Uno de los momentos más decisivos de su reinado ocurrió en 1340, durante la histórica batalla del Salado, entre las fuerzas cristianas y el ejército musulmán. Su victoria no solo consolidó su poder, sino que también selló su relación con la Virgen de Guadalupe, que se convertiría en una figura central de su devoción y política religiosa. Alfonso XI mandó construir una nueva y más majestuosa iglesia, que se convertiría en uno de los grandes lugares de culto de la península.
Gil Cordero no pudo ver cumplido el sueño de construir un gran santuario en honor a la Virgen de Guadalupe. Cuando ya había terminado la construcción del santuario, en 1338, fallece. El rey mandó que fuera enterrado en una hermosa sepultura en la capilla mayor del santuario. La placa dice: “Aquí yace D. Gil de Santa María de Guadalupe, a quien se apareció esta Sma. Ymagen. Fue natur. de la Villa de Cáceres.”
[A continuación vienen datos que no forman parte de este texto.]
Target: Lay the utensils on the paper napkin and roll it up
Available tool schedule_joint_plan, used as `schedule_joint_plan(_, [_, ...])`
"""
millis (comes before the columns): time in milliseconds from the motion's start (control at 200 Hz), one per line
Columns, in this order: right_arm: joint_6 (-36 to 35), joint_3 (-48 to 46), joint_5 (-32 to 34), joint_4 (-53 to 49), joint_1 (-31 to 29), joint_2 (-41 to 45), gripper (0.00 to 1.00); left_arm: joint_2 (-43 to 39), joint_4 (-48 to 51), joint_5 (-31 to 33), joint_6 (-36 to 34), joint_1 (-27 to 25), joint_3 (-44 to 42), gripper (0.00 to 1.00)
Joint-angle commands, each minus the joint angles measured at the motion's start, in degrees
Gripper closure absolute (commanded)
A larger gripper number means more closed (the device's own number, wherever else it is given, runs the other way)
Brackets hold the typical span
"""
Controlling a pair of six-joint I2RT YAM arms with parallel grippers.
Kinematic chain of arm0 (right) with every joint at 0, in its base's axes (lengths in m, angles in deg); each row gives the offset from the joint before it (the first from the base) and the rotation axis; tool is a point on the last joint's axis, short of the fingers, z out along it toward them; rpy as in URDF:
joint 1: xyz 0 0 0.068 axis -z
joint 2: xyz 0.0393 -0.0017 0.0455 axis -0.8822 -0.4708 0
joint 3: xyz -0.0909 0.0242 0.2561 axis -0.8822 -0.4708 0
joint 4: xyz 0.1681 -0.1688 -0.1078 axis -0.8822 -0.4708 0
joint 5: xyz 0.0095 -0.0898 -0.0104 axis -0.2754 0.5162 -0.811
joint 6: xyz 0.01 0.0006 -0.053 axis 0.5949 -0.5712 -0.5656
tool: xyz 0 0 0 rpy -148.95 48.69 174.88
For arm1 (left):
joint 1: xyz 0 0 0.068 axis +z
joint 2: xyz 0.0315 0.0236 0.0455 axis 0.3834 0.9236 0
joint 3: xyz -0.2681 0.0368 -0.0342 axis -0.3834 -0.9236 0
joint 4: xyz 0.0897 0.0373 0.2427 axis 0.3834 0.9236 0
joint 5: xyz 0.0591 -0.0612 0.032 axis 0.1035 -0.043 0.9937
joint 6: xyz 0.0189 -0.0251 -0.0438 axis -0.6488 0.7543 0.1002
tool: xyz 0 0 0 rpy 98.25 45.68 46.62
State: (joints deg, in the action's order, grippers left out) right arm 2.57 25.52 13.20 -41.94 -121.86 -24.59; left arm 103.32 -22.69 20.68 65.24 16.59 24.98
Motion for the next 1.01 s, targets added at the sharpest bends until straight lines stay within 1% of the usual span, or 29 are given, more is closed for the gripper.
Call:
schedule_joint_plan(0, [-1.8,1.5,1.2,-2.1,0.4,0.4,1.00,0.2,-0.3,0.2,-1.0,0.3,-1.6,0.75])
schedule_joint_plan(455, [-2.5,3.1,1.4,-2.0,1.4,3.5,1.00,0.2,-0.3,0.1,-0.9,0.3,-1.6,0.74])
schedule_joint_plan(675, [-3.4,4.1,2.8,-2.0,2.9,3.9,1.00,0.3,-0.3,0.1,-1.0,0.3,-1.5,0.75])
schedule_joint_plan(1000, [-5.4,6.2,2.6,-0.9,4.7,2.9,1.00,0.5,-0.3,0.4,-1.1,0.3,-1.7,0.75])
En una de sus visitas para inspeccionar el avance de las obras del santuario, el monarca hizo traer consigo una imagen de Nuestra Señora, de clara filiación románica, procedente de los talleres escultóricos leoneses, una representación de la Virgen con el Niño, obra de finales del XII. La incorporación de la escultura románica leonesa al santuario no solo tuvo implicaciones simbólicas y teológicas, sino también prácticas y culturales. El icono sagrado que originalmente suscitó la devoción popular en el entorno del río Guadalupejo presentaba un notable deterioro material en el momento de consolidación del culto bajo el patrocinio regio. Sin embargo, no se conserva documentación oficial que aclare el destino final del icono primigenio. La sustitución del icono por una imagen románica marcó un cambio cualitativo en la estructura del culto a la Virgen de Guadalupe. Su culto se expandiría rápidamente a todo el ámbito ibérico e indiano.
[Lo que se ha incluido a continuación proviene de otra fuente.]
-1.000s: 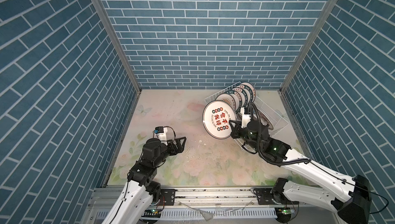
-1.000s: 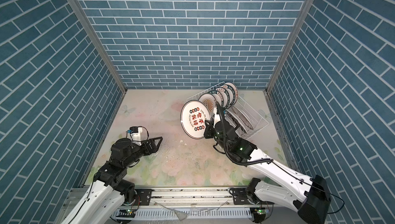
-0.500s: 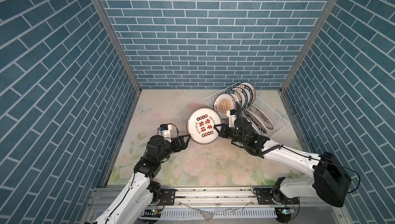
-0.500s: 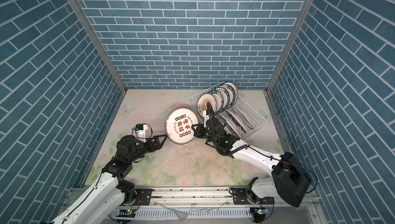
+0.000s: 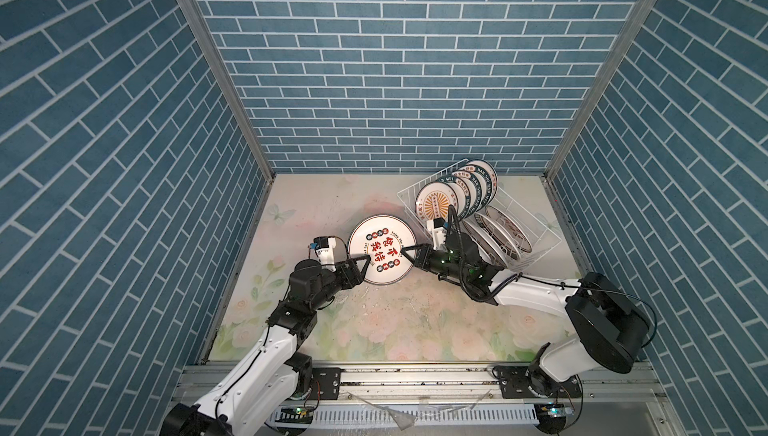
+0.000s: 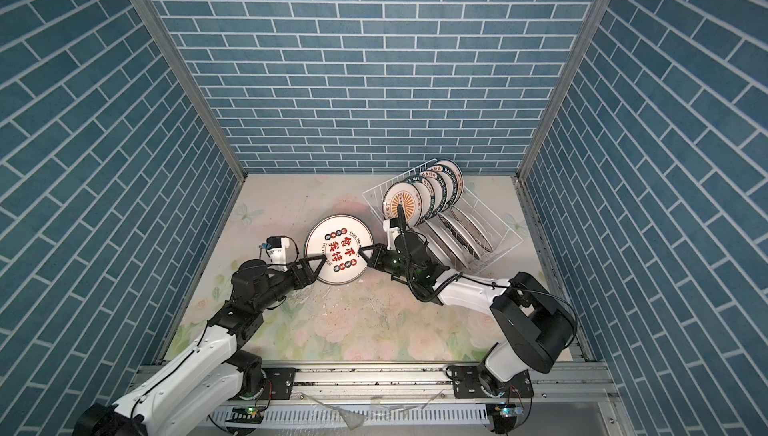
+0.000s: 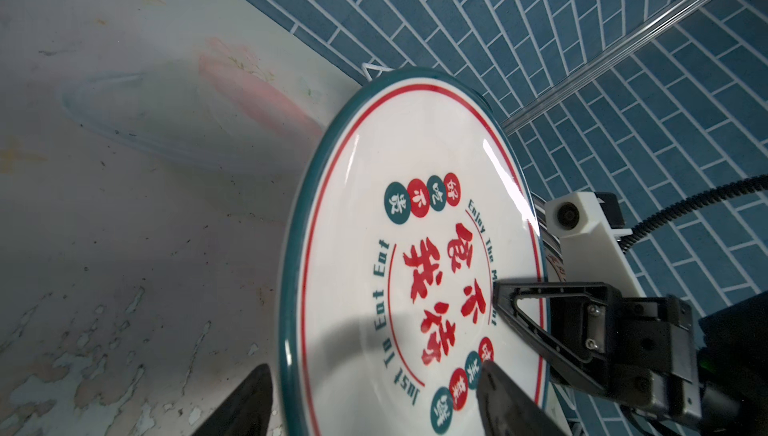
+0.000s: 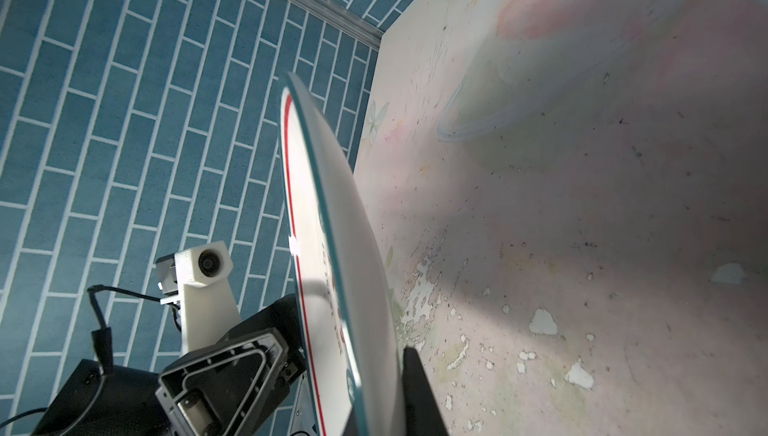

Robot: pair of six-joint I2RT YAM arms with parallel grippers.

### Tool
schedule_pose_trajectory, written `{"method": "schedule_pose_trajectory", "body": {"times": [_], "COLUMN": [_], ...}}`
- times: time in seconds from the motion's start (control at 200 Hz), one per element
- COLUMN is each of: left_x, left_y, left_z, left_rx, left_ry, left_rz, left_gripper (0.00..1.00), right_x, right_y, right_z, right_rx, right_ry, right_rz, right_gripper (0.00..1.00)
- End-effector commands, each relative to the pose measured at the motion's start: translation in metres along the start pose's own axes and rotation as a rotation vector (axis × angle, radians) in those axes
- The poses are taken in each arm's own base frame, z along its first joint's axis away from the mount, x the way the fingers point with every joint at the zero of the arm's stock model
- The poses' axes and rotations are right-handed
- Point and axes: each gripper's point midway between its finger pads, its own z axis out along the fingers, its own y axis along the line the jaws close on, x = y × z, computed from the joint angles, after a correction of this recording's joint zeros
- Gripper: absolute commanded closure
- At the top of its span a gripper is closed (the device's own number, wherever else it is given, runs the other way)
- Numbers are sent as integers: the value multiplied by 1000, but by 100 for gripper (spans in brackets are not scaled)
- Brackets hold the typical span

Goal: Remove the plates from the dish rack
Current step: 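Lift the plate from the rack with the right gripper while the left rises, then close the left gripper on the plate rim, then open the right gripper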

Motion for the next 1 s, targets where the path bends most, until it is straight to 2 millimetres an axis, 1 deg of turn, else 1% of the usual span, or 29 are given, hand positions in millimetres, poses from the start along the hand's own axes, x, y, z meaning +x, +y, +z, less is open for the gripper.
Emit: {"method": "schedule_pose_trajectory", "body": {"times": [0.0, 0.135, 0.185, 0.34, 0.445, 0.6, 0.685, 0.76, 0.855, 0.995], "left_x": [-6, -6, -6, -4, -4, -4, -4, -4, -6, -4], "left_y": [-8, -13, -13, -7, -7, -7, -7, -6, -6, 3], "left_z": [2, 2, 1, -2, -4, -3, -3, -3, -4, -3], "left_rx": [51, 87, 84, 54, 63, 58, 65, 65, 59, -2], "left_ry": [-28, -30, -29, -18, -18, 0, 3, 3, 5, 37], "left_rz": [14, -5, -4, -14, -28, -44, -64, -71, -82, -107], "left_gripper": [33, 44, 46, 56, 63, 74, 77, 80, 84, 91], "right_x": [-6, -3, -1, 0, 3, 6, 5, 5, 6, 5], "right_y": [22, 20, 19, 19, 18, 18, 19, 19, 19, 18], "right_z": [1, 6, 8, 10, 12, 16, 17, 17, 19, 23], "right_rx": [-117, -138, -140, -144, -136, -134, -136, -129, -123, -118], "right_ry": [-18, -6, 7, 10, 18, 32, 29, 26, 31, 33], "right_rz": [18, 31, 34, 29, 21, 16, 9, 2, -7, -14], "right_gripper": [100, 100, 100, 100, 99, 95, 91, 89, 84, 81]}}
La devoción a san Fulgencio y santa Florentina no disminuía con los años. En Berzocana, las reliquias seguían siendo un faro de esperanza, iluminando a todos aquellos que buscaban consuelo en un mundo que a veces parecía olvidarse de las pequeñas comunidades aisladas en las montañas.
[1] Vid.: Ramos
Rubio, José Antonio: El rostro de luz. El icono perdido de Guadalupe, TAU Editores, primera edición, Cáceres, 2025, 156 págs.